▶ **DATA SHOWN**
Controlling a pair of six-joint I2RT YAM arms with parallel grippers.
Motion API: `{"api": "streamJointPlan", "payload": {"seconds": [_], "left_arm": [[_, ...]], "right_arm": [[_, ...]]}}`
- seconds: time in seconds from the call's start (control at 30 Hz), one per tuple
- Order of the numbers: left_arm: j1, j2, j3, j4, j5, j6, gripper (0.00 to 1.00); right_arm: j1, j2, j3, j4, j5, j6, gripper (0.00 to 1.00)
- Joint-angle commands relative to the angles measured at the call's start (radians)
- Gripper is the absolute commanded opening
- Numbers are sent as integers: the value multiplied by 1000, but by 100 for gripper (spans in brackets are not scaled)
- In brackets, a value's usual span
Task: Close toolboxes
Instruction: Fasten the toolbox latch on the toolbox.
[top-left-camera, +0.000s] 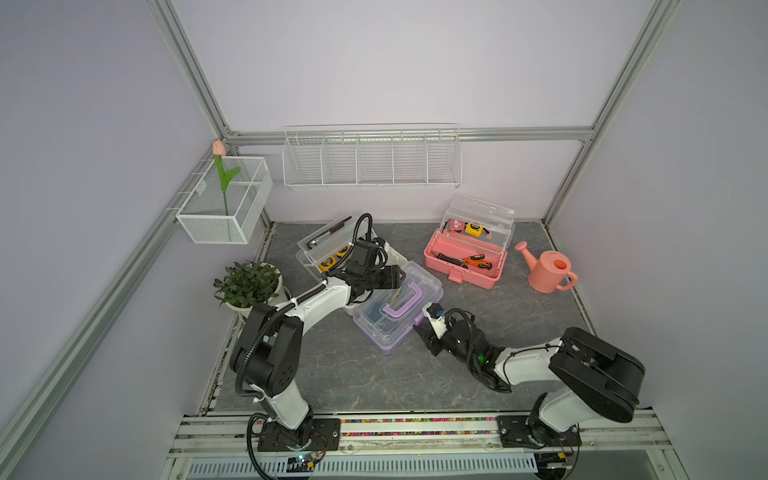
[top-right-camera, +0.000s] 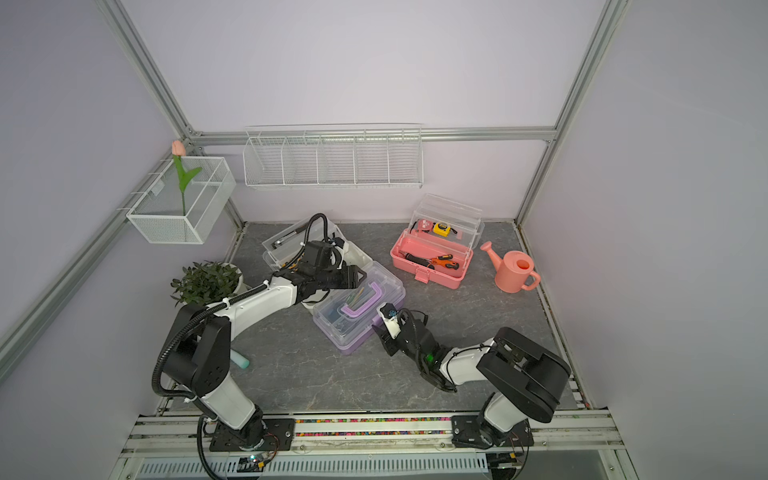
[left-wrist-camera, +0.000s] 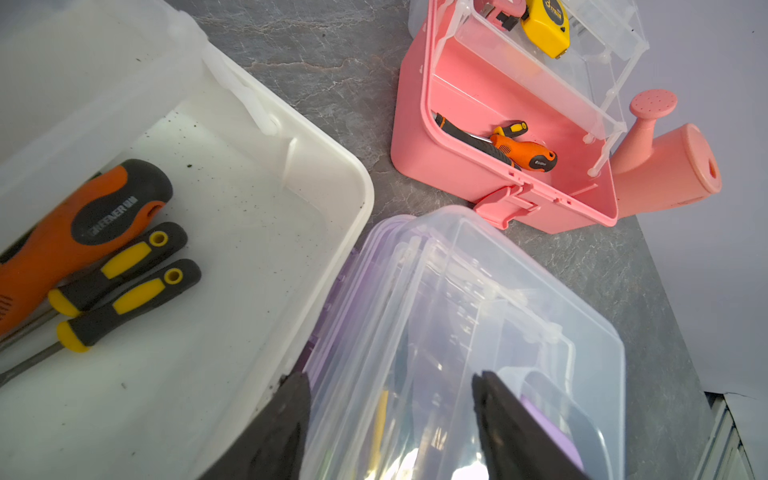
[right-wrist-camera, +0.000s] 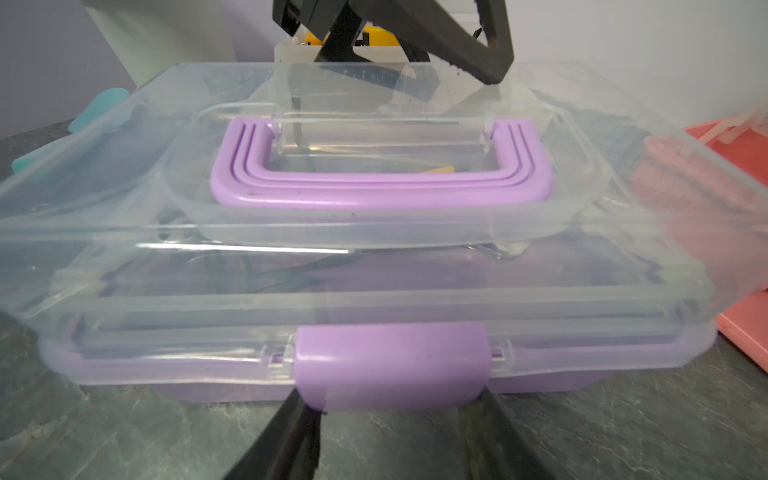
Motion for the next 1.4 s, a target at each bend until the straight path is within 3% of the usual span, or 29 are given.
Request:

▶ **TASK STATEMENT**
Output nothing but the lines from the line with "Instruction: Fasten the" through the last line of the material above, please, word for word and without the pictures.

▶ **TASK RESULT**
Instruction: Fasten the toolbox latch on the toolbox.
[top-left-camera, +0.000s] 
[top-right-camera, +0.000s] 
[left-wrist-camera, +0.000s] 
[right-wrist-camera, +0.000s] 
Motion for the next 1.4 s, a target at each bend until the straight path is within 3% of the usual span, or 29 are given.
Request:

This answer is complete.